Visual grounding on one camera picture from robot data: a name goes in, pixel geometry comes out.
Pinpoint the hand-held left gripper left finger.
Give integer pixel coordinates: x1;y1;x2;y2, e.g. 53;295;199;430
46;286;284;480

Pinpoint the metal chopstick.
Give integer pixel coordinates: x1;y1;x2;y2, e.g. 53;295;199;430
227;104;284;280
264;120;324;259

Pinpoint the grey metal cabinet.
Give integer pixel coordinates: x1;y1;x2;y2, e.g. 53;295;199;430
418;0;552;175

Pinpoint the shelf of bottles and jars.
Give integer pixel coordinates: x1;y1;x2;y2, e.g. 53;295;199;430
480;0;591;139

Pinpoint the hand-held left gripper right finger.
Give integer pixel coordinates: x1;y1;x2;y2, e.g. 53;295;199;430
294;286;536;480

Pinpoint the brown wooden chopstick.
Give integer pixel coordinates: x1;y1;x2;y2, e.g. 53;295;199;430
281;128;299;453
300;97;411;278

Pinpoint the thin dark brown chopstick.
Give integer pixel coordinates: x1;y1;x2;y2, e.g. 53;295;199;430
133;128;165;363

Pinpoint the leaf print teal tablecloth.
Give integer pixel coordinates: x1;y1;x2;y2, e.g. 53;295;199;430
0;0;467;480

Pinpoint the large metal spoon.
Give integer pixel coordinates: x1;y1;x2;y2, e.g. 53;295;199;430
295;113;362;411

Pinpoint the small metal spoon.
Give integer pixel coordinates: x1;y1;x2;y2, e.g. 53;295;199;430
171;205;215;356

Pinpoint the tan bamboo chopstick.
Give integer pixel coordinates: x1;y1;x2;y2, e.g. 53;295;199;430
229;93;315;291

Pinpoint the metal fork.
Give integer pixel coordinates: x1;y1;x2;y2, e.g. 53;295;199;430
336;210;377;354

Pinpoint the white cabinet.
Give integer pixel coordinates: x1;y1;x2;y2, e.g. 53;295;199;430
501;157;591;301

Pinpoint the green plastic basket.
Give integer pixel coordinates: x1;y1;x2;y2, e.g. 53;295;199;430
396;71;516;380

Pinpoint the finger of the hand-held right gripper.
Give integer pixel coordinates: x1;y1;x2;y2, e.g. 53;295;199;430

----------

TASK ITEM.
Repeat every record, keeping each line exactly as it is.

SOLVED PROBLEM.
Visual grounding on one camera picture from robot data: a name goes in, pixel geometry comes out.
Pinpoint the hand-held left gripper left finger.
Give integer pixel coordinates: x1;y1;x2;y2, e.g. 53;295;199;430
46;286;284;480

Pinpoint the metal chopstick.
Give integer pixel coordinates: x1;y1;x2;y2, e.g. 53;295;199;430
227;104;284;280
264;120;324;259

Pinpoint the grey metal cabinet.
Give integer pixel coordinates: x1;y1;x2;y2, e.g. 53;295;199;430
418;0;552;175

Pinpoint the shelf of bottles and jars.
Give integer pixel coordinates: x1;y1;x2;y2, e.g. 53;295;199;430
480;0;591;139

Pinpoint the hand-held left gripper right finger.
Give integer pixel coordinates: x1;y1;x2;y2, e.g. 53;295;199;430
294;286;536;480

Pinpoint the brown wooden chopstick.
Give integer pixel coordinates: x1;y1;x2;y2, e.g. 53;295;199;430
281;128;299;453
300;97;411;278

Pinpoint the thin dark brown chopstick.
Give integer pixel coordinates: x1;y1;x2;y2, e.g. 53;295;199;430
133;128;165;363

Pinpoint the leaf print teal tablecloth.
Give integer pixel coordinates: x1;y1;x2;y2, e.g. 53;295;199;430
0;0;467;480

Pinpoint the large metal spoon.
Give integer pixel coordinates: x1;y1;x2;y2, e.g. 53;295;199;430
295;113;362;411

Pinpoint the small metal spoon.
Give integer pixel coordinates: x1;y1;x2;y2, e.g. 53;295;199;430
171;205;215;356

Pinpoint the tan bamboo chopstick.
Give integer pixel coordinates: x1;y1;x2;y2, e.g. 53;295;199;430
229;93;315;291

Pinpoint the metal fork.
Give integer pixel coordinates: x1;y1;x2;y2, e.g. 53;295;199;430
336;210;377;354

Pinpoint the white cabinet.
Give integer pixel coordinates: x1;y1;x2;y2, e.g. 53;295;199;430
501;157;591;301

Pinpoint the green plastic basket.
Give integer pixel coordinates: x1;y1;x2;y2, e.g. 53;295;199;430
396;71;516;380

Pinpoint the finger of the hand-held right gripper.
Give integer pixel coordinates: x1;y1;x2;y2, e.g. 53;295;199;430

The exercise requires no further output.